WHAT YOU HAVE TO DO
Go through the material below line by line and count those containing "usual". Write the count and nothing more.

SOURCE DATA
# # # #
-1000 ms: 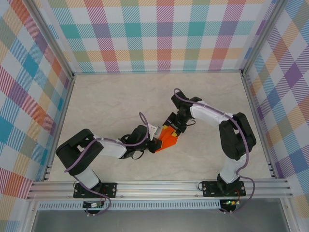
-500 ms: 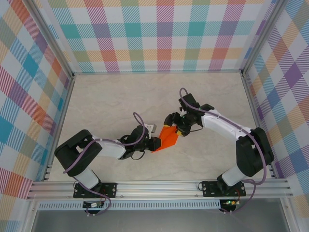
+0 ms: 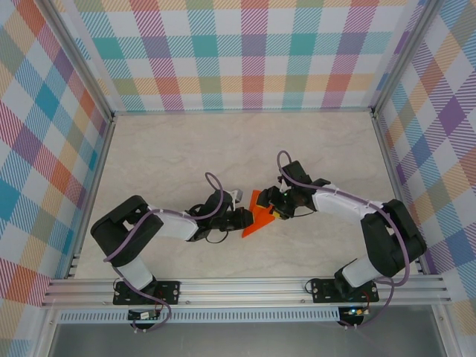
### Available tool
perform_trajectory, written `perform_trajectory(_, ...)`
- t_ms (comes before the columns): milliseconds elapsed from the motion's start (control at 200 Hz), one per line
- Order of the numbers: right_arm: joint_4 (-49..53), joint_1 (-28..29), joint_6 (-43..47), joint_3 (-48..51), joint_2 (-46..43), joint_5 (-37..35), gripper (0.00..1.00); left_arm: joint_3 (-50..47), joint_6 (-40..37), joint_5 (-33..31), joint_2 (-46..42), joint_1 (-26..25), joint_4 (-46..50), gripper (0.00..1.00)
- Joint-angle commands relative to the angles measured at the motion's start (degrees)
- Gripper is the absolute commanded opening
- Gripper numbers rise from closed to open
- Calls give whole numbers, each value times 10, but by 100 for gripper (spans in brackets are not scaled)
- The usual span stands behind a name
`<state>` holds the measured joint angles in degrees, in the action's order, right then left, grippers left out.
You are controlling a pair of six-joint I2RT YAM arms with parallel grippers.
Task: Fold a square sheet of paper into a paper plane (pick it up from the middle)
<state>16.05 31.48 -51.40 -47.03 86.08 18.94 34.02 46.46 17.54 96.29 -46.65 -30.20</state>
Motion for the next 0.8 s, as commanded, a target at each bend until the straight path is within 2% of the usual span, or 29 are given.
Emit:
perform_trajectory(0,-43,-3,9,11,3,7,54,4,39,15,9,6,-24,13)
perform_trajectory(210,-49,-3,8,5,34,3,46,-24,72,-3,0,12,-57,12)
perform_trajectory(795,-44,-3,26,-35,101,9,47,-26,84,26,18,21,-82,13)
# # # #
REPLY TO THE EXERCISE
2